I told my professor I would win the competition. I didn't. I came in 2nd out of 211 students. But the near-victory taught me something far more valuable than a first-place finish: what truly separates good machine learning solutions from great ones.
A 3D visualization of the language classifier model I developed, showing French (blue) and Spanish (gold) word clusters separated by a decision boundary. A detailed interactive version appears later in this article.
In our Machine Learning course at UCSD, we faced a deceptively simple challenge: distinguish Spanish words from French words based solely on spelling patterns. For example, would your algorithm recognize that "meilleur" is French and "mejor" is Spanish? Both mean "best" in English, but contain linguistic patterns that distinguish their origins.
What made this competition particularly interesting were the constraints:
Scoring was straightforward: 75% accuracy on the unseen test dataset earned full credit. The highest accuracy would win the competition among 211 students.
What makes language classification fascinating is how it mirrors human intuition. Most people can guess that "meilleur" is French while "mejor" is Spanish based on subtle patterns. But how do you quantify these instincts for a computer?
When I first analyzed the data, I thought, "the challenge isn't building a complex model. It's helping the model 'see' what human eyes naturally detect."
Consider this: French often uses letter combinations like "eau," "eux," and "ou," while Spanish features "ll," "rr," and "ñ." These patterns aren't random—they're linguistic fingerprints shaped by centuries of language evolution.
This was my breakthrough realization: We often chase sophisticated algorithms when the real magic lies in how we represent the problem to the algorithm. Feature engineering—the art of transforming raw data into meaningful signals—is what separates good machine learning solutions from great ones.
Like teaching someone to distinguish Monet from Picasso without art history knowledge, I needed to highlight the brushstrokes and color palettes that make each artist unique.

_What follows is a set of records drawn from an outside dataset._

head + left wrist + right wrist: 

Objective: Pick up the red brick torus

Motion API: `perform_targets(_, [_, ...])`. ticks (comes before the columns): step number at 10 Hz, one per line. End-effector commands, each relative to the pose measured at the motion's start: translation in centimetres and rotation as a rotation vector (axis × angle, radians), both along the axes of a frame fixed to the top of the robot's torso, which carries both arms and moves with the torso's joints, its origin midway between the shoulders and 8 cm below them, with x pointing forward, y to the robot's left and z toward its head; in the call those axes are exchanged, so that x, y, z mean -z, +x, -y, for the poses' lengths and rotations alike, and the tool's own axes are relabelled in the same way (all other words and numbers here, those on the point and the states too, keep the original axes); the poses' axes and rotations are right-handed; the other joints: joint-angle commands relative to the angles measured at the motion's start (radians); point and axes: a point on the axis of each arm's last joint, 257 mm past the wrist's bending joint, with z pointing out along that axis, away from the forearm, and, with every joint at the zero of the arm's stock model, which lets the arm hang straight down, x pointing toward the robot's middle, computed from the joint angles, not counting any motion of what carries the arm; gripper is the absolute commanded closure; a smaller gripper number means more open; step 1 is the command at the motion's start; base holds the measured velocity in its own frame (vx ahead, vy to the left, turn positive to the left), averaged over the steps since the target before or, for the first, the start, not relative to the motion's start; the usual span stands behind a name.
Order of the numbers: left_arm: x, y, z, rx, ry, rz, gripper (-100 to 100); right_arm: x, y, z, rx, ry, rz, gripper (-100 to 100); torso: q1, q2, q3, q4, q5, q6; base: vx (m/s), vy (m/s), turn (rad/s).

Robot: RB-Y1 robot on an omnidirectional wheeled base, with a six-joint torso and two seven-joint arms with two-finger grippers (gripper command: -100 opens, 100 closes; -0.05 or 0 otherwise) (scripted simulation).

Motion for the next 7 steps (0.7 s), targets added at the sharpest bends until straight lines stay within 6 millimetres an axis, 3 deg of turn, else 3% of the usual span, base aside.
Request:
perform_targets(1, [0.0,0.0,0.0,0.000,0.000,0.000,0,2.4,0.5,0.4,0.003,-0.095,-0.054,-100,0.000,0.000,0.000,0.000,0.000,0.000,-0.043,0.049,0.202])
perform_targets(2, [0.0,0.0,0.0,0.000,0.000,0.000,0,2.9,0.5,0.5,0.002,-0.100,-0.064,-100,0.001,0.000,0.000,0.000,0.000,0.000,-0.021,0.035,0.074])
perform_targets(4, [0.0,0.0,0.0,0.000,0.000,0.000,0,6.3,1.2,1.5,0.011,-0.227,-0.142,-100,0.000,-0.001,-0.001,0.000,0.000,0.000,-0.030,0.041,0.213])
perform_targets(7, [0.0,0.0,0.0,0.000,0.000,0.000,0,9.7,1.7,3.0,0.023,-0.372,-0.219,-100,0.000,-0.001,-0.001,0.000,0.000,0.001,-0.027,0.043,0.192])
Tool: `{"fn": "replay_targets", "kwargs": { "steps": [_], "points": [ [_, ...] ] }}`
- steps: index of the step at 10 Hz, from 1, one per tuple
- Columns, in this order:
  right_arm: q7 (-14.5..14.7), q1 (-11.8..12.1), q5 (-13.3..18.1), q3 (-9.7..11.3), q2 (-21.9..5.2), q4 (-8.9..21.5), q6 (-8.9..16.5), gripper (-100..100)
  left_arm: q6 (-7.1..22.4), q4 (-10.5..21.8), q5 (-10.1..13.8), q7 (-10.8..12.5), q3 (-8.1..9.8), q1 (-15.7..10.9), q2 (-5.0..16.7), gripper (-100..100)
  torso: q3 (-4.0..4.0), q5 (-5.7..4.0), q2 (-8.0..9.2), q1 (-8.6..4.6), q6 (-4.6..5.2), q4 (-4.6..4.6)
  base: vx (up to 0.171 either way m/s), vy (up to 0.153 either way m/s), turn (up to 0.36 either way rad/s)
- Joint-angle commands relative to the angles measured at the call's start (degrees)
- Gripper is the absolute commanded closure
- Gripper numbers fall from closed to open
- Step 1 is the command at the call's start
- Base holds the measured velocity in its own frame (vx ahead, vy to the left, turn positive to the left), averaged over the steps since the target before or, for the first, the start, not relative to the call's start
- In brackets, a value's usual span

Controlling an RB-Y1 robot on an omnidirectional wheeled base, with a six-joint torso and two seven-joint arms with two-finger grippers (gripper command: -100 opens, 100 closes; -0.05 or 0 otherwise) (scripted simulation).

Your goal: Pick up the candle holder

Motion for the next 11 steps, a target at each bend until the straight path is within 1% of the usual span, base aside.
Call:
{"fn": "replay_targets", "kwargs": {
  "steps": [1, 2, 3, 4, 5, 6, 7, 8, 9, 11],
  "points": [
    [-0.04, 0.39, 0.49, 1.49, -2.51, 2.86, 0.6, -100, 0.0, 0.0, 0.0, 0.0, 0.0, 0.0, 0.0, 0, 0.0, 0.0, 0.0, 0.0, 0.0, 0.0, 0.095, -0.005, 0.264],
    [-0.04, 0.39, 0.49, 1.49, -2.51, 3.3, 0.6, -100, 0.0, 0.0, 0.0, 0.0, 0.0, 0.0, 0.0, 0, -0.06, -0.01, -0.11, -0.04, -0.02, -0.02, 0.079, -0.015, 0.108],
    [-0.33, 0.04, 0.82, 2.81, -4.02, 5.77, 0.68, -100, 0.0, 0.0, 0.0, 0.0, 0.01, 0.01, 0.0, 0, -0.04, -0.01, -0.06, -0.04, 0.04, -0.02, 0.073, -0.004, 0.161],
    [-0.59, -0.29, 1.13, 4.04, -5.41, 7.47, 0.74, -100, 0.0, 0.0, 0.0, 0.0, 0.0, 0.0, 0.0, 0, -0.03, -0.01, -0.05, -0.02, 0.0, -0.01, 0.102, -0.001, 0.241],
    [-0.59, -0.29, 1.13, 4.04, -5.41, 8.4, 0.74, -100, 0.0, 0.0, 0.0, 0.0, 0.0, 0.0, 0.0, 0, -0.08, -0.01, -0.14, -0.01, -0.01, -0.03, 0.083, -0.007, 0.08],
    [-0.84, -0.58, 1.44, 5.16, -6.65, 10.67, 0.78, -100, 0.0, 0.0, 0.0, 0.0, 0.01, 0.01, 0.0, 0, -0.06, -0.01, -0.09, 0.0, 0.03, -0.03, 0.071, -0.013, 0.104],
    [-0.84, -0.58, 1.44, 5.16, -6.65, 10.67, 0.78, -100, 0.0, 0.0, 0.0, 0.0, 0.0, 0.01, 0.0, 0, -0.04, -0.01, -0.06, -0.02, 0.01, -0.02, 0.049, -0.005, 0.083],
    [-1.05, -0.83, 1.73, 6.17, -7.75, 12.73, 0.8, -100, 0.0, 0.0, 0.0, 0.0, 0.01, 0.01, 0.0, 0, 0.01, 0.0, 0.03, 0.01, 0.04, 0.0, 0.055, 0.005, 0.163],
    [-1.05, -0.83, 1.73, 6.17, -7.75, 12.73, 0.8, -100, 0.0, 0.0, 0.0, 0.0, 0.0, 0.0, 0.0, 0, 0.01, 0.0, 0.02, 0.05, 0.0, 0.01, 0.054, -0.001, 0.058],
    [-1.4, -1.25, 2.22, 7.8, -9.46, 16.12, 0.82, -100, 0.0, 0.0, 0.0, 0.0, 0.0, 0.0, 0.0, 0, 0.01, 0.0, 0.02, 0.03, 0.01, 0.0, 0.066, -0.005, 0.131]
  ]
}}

Can you tell which language a word belongs to just by looking at it? Test your intuition:
So we know humans can identify languages without knowing the meaning. So naturally, Spanish and French leave distinctive fingerprints in their words. The following patterns were derived from the dataset. Spanish loves vowel endings (154 words ending in 'o', 123 in 'a'), while French frequently ends with consonants (117 words ending in 't'). Spanish uses characteristic double letters ('rr' in "cierra," 'll' in "belleza"), while French employs unique vowel combinations ('eau' in "beaux," 'ou' in "amour").
My initial approach used simple character frequencies, but accuracy plateaued at 75%. The breakthrough came when I realized word endings were disproportionately informative. The pattern 'o$' (words ending in 'o') appeared in 154 Spanish words but zero French words—making it the most predictive feature with an information gain of 0.0736.
Information gain: This metric measures how much a feature helps distinguish between classes (in this case, languages). It ranges from 0 to 1, where higher values indicate stronger predictive power. Though 0.0736 might seem modest on this scale, in language classification even values of 0.05-0.1 are considered quite significant for a single feature.
To quantify these patterns, I approached the problem like a lawyer gathering evidence:
def calculate_information_gain(total_french, total_spanish, pattern_french, pattern_spanish):
total = total_french + total_spanish
pattern_total = pattern_french + pattern_spanish
non_pattern_french = total_french - pattern_french
non_pattern_spanish = total_spanish - pattern_spanish
non_pattern_total = total - pattern_total
if total == 0 or pattern_total == 0 or non_pattern_total == 0:
return 0
p_french = total_french / total
p_spanish = total_spanish / total
parent_impurity = 1 - (p_french**2 + p_spanish**2)
pattern_impurity = calculate_gini_impurity(pattern_french, pattern_spanish)
non_pattern_impurity = calculate_gini_impurity(non_pattern_french, non_pattern_spanish)
weighted_impurity = (pattern_total / total) * pattern_impurity + (non_pattern_total / total) * non_pattern_impurity
return parent_impurity - weighted_impurity
This code simply measures how much our uncertainty about a word's language decreases after knowing whether it contains a specific pattern. Higher values mean the pattern is more helpful for distinguishing between languages.
The Spanish word ending 'o$' has a perfect 0.0000 impurity—it's pure Spanish signal.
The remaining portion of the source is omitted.